HIPAA compliance is vital to the healthcare industry to ensure patient privacy. While there is no federal agency that can "certify" a solution as such, JJCOM.COM adheres to the following published HIPAA guidelines:
• Controlling access to computer systems and enabling covered entities to protect communications containing PHI(Patient Health Information) transmitted electronically over open networks from being intercepted by anyone other than the intended recipient.
• Information systems housing PHI must be protected from intrusion. When information flows over open networks, some form of encryption must be utilized. If closed systems/networks are utilized, existing access controls are considered sufficient and encryption is optional.

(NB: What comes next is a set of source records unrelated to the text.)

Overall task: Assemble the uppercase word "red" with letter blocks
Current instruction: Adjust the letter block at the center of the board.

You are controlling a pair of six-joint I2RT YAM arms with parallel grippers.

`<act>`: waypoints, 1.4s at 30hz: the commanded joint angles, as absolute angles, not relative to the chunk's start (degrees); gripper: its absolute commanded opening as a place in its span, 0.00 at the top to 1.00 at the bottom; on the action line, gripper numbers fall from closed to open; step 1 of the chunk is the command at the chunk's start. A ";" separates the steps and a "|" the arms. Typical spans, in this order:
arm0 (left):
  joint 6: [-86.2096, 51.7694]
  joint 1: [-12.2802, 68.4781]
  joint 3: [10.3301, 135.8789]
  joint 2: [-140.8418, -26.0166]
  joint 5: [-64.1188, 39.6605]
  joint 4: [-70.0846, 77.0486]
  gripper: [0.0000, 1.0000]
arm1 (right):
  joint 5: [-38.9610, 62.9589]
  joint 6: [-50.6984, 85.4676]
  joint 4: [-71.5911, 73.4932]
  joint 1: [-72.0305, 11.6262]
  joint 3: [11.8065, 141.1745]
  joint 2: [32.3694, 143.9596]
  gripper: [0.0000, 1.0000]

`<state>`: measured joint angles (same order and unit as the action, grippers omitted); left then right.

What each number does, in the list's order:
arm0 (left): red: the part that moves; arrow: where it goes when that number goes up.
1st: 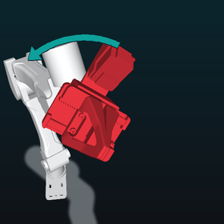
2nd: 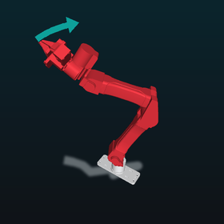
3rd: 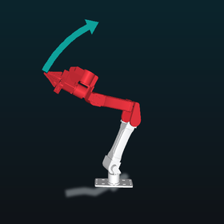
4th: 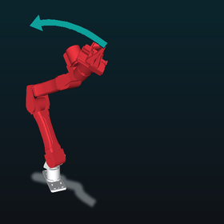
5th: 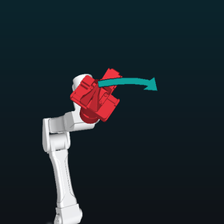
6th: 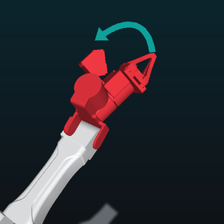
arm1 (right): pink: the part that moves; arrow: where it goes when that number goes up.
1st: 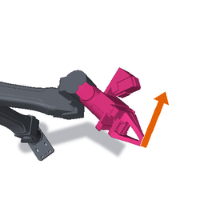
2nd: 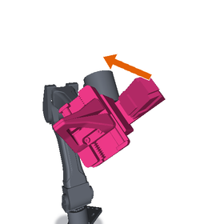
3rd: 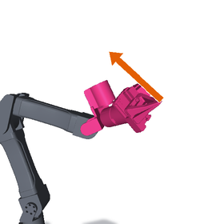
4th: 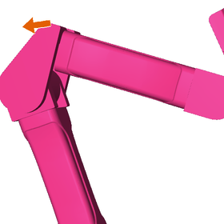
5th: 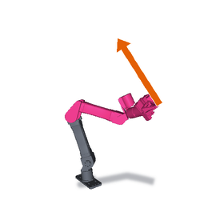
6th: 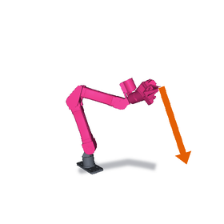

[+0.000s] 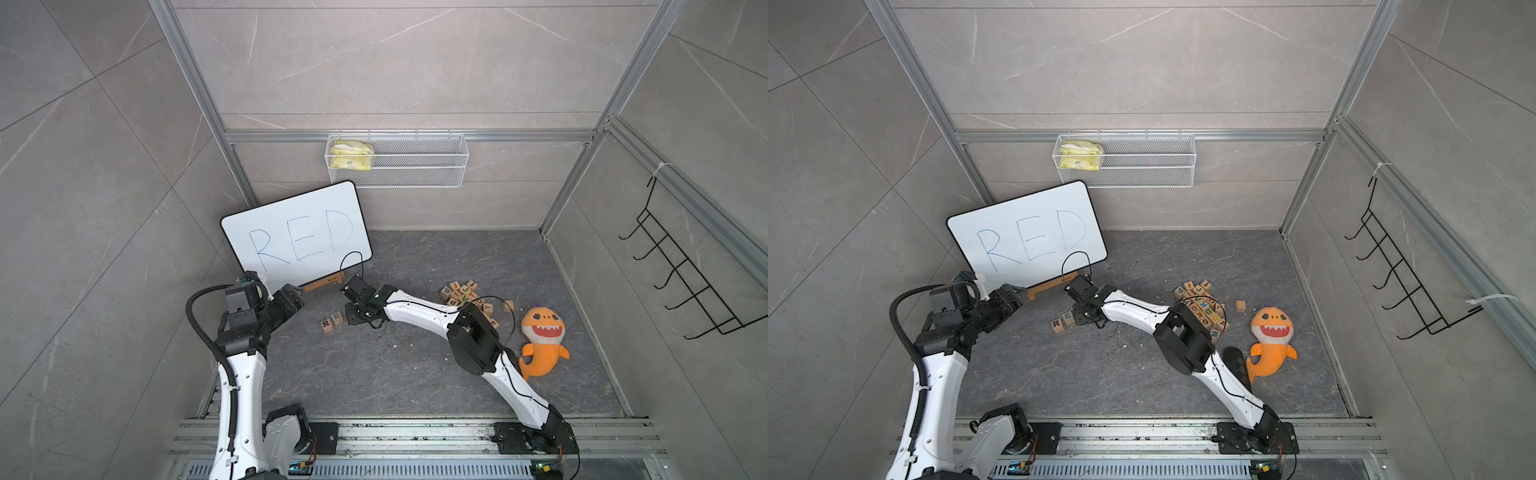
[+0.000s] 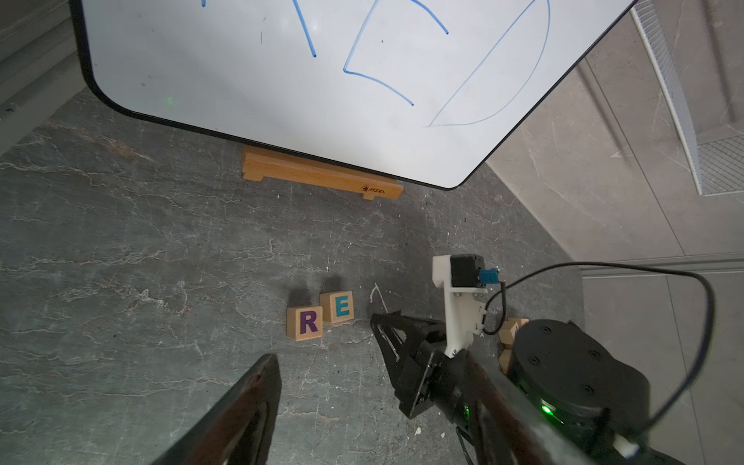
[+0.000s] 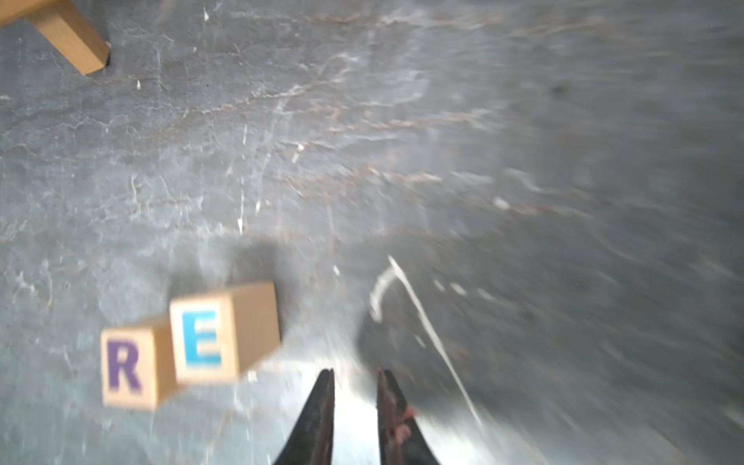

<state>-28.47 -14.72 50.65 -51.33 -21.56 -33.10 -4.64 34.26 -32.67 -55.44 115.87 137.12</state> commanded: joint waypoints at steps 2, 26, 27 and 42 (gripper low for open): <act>-28.51 -12.21 50.12 -51.86 -25.35 -30.26 0.28 | -10.54 32.13 -29.31 -55.09 105.84 122.48 0.77; -19.20 28.19 49.07 -60.01 -20.48 -31.28 0.28 | -20.84 35.98 -29.19 -30.10 55.04 80.61 0.71; -19.11 28.18 49.29 -60.12 -19.74 -31.60 0.27 | -21.61 36.42 -29.05 -29.53 54.95 81.00 0.71; -18.28 28.18 49.99 -59.07 -15.03 -34.05 0.26 | -18.00 35.91 -27.77 -20.75 57.58 90.76 0.69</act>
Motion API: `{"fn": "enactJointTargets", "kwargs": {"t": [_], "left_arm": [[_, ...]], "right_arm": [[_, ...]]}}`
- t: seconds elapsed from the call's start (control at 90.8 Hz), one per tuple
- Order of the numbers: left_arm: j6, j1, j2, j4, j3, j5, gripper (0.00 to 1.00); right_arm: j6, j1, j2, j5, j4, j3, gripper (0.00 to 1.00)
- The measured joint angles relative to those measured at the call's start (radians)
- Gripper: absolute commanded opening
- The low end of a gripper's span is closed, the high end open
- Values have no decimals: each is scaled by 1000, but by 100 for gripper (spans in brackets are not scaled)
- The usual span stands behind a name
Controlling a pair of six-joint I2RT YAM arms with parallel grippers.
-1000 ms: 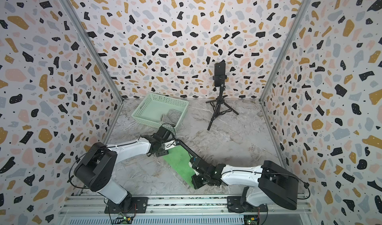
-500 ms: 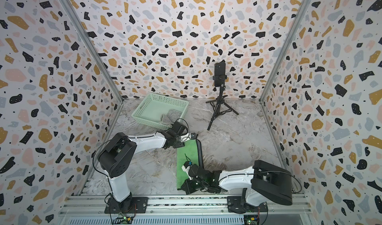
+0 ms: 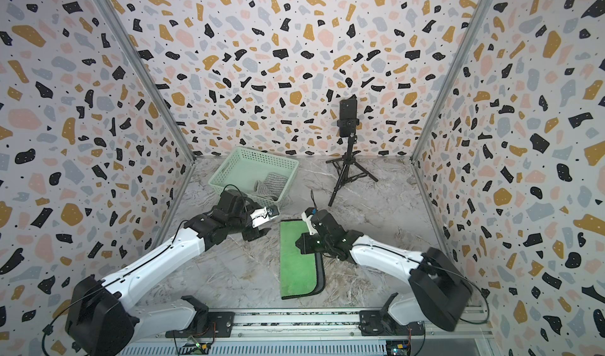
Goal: Fold the square dishcloth
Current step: Adjust the cleaning item at the center of the board, then fold the cleaning item at the center of the board.
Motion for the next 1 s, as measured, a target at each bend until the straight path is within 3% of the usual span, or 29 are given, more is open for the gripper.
{"fn": "enactJointTargets", "kwargs": {"t": [0.198, 0.385, 0.683, 0.815, 1.002], "left_arm": [[-8, -227, -142, -142, -154, 34, 58], [-37, -388, -142, -152, -176, 34, 56], [-88, -567, 154, -13, -143, -16, 51], [-101, -589, 262, 27, -80, -38, 50], [-103, -605, 358, 59, -32, -72, 40]], "right_arm": [[-79, -63, 312, -14, 3, 182, 3], [-102, -119, 370, -27, 48, 169, 1], [-71, -134, 368, -27, 219, 84, 0], [-61, -133, 363, -16, 262, 61, 2], [-61, -131, 353, 15, 281, 45, 3]]}}
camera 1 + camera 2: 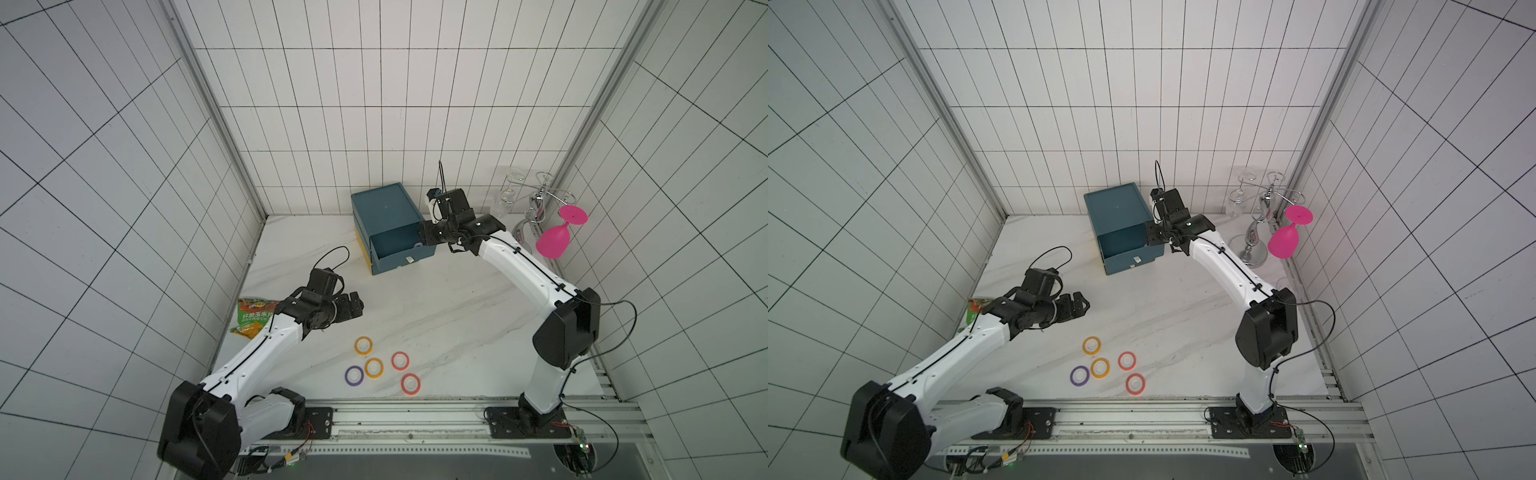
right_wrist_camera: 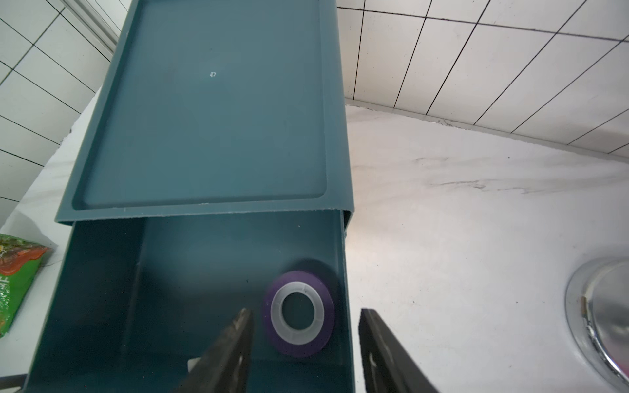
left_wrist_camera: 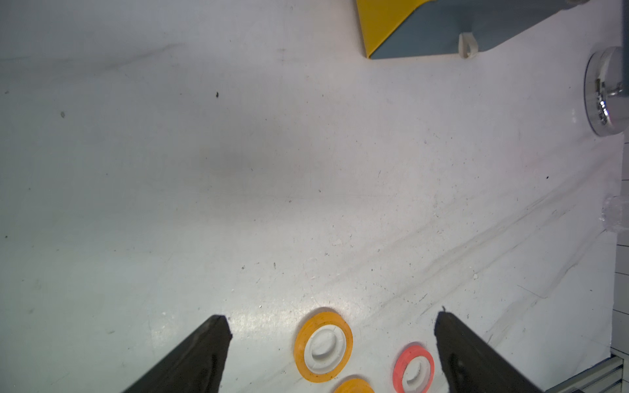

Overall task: Place the transparent tape into the drawer according to color
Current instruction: Place the tape in the drawer, then pick up the tape at the center of the board.

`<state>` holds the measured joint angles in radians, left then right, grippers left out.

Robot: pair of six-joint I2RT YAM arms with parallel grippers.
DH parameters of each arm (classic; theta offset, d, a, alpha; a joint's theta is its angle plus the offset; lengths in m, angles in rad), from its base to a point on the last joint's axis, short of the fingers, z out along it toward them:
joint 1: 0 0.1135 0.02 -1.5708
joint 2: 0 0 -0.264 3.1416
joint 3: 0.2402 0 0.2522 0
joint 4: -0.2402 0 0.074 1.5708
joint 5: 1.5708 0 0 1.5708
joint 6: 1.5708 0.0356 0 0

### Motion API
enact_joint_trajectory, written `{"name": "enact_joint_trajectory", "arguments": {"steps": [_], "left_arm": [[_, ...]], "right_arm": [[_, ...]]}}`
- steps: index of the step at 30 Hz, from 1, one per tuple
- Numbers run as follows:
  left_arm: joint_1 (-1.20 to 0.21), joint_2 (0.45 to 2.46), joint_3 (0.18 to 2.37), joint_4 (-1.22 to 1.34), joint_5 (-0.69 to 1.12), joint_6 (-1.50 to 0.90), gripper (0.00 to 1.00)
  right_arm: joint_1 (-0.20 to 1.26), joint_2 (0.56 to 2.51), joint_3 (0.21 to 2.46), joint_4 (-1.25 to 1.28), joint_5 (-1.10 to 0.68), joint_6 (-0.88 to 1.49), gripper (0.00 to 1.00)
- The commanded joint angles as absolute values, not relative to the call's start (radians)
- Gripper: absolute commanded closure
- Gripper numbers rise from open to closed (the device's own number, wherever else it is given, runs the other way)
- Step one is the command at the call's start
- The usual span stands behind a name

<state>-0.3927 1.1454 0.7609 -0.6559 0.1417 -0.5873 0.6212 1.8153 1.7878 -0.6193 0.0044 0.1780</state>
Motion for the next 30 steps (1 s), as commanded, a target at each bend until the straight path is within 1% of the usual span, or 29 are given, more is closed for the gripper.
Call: {"name": "enact_joint_trajectory", "arguments": {"steps": [1, 7, 11, 15, 20, 26, 30], "left_arm": [[-0.460, 1.129, 0.752, -0.705, 0.064, -0.623, 0.03], [-0.598, 1.141, 0.731, -0.781, -0.037, -0.697, 0.05], [-0.643, 1.134, 0.701, -0.819, -0.044, -0.754, 0.11], [-0.700, 1.120, 0.683, -0.883, -0.056, -0.806, 0.17], [-0.792, 1.118, 0.665, -0.942, -0.068, -0.889, 0.25], [-0.859, 1.145, 0.655, -1.021, -0.075, -0.976, 0.34], [-0.864, 1.154, 0.660, -1.041, -0.072, -0.999, 0.40]], "right_arm": [[0.619, 1.729, 1.782, -0.640, -0.002, 0.176, 0.38], [0.614, 1.577, 1.590, -0.634, -0.052, 0.211, 0.14], [0.606, 1.463, 1.433, -0.620, -0.100, 0.246, 0.01], [0.602, 1.360, 1.290, -0.615, -0.144, 0.278, 0.01], [0.601, 1.288, 1.152, -0.611, -0.201, 0.311, 0.01], [0.601, 1.232, 1.057, -0.608, -0.247, 0.331, 0.01], [0.601, 1.211, 1.028, -0.608, -0.252, 0.332, 0.01]]}}
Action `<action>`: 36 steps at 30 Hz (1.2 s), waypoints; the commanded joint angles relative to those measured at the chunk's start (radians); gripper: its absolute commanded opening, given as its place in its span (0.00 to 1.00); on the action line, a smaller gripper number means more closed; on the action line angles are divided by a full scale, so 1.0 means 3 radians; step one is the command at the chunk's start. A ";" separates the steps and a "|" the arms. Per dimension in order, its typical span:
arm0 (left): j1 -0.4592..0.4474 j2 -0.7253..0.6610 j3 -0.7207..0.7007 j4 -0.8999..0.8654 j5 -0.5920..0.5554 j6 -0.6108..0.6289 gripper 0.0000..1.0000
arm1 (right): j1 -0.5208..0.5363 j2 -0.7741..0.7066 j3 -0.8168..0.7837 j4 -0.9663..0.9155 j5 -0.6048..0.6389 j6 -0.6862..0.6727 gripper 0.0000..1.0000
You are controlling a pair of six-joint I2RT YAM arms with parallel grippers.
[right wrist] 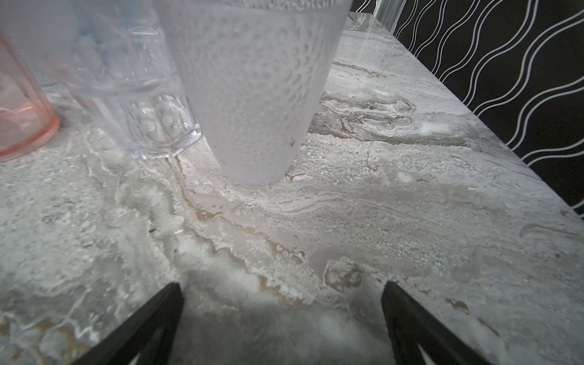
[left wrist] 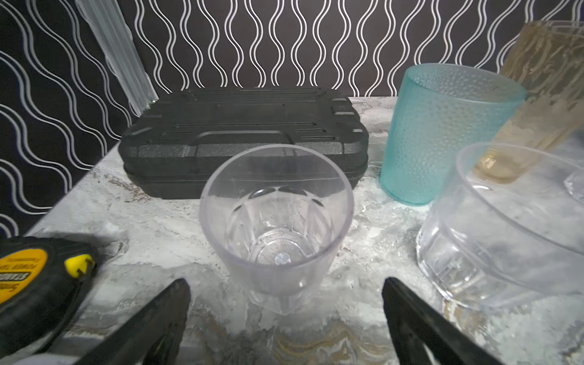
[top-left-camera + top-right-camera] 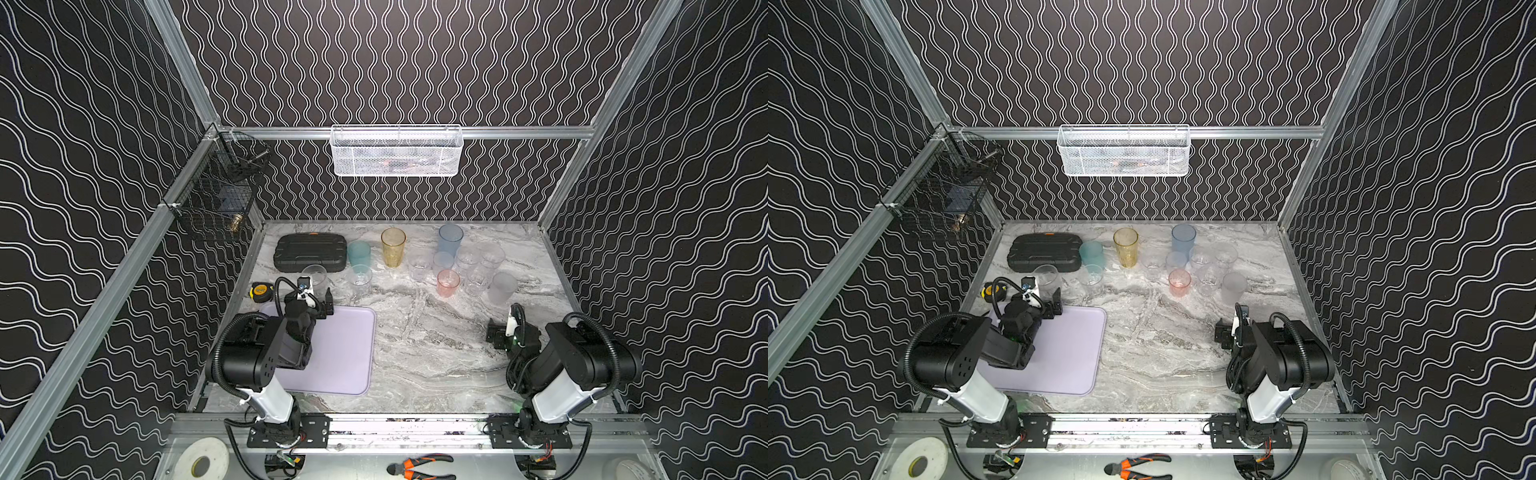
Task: Place the glasses into the tray
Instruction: Move the tray to the center of the table.
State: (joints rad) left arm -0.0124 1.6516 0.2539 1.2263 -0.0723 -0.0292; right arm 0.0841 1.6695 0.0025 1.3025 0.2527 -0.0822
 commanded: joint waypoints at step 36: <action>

• Each covered entity is responsible for ensuring that the data within its systems has not been changed or erased in an unauthorized manner.
• Covered entities must also authenticate entities with which they communicate. Authentication consists of corroborating that an entity is who it claims to be. Examples of corroboration include: password systems, two or three-way handshakes, telephone call back, and token systems.
• Covered entities must make documentation of their HIPAA practices available to the government to determine compliance.
• In addition to policies and procedures and access records, information technology documentation should also include a written record of all configuration settings on the components of the network because these components are complex, configurable, and always changing.
Security Management Process. JJCOM.COM has identified and analyzed potential risks to information and has implemented security measures to reduce risks and vulnerabilities. We continue to analyze new threats and take appropriate measures over time.
Security Personnel. JJCOM.COM has designated a security official responsible for developing and implementing its security policies and procedures.
Information Access Management. Access to any information on the JJCOM.COM system requires privileges which are maintained appropriate to our personnel's roles.
Workforce Training and Management. Our staff consists of dedicated on-site personnel who are appropriately trained and managed.
Evaluation. We perform quarterly network security scans and annual assessments of our policies and procedures.